Take from the material every line that contains the word "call".
▶
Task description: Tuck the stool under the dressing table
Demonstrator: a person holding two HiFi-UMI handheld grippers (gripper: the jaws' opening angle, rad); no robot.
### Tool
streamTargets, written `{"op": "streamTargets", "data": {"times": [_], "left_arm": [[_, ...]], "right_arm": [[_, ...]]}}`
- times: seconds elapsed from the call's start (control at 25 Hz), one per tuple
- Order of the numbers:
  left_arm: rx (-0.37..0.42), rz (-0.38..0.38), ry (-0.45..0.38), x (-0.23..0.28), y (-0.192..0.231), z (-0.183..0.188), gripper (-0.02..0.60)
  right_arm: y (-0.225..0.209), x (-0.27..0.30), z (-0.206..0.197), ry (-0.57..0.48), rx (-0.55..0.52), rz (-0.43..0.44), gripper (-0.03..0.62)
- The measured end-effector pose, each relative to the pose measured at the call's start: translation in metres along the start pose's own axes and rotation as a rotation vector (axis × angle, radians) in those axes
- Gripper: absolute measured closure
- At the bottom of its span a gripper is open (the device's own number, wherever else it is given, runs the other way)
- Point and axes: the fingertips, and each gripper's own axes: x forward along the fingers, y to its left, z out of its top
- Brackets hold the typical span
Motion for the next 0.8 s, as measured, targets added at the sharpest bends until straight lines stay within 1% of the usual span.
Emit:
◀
**ANSWER BOX**:
- times: seconds elapsed from the call's start (control at 25 Hz), one per tuple
- The measured end-effector pose, each relative to the pose measured at the call's start: translation in metres along the start pose's own axes and rotation as a rotation vector (axis × angle, radians) in those axes

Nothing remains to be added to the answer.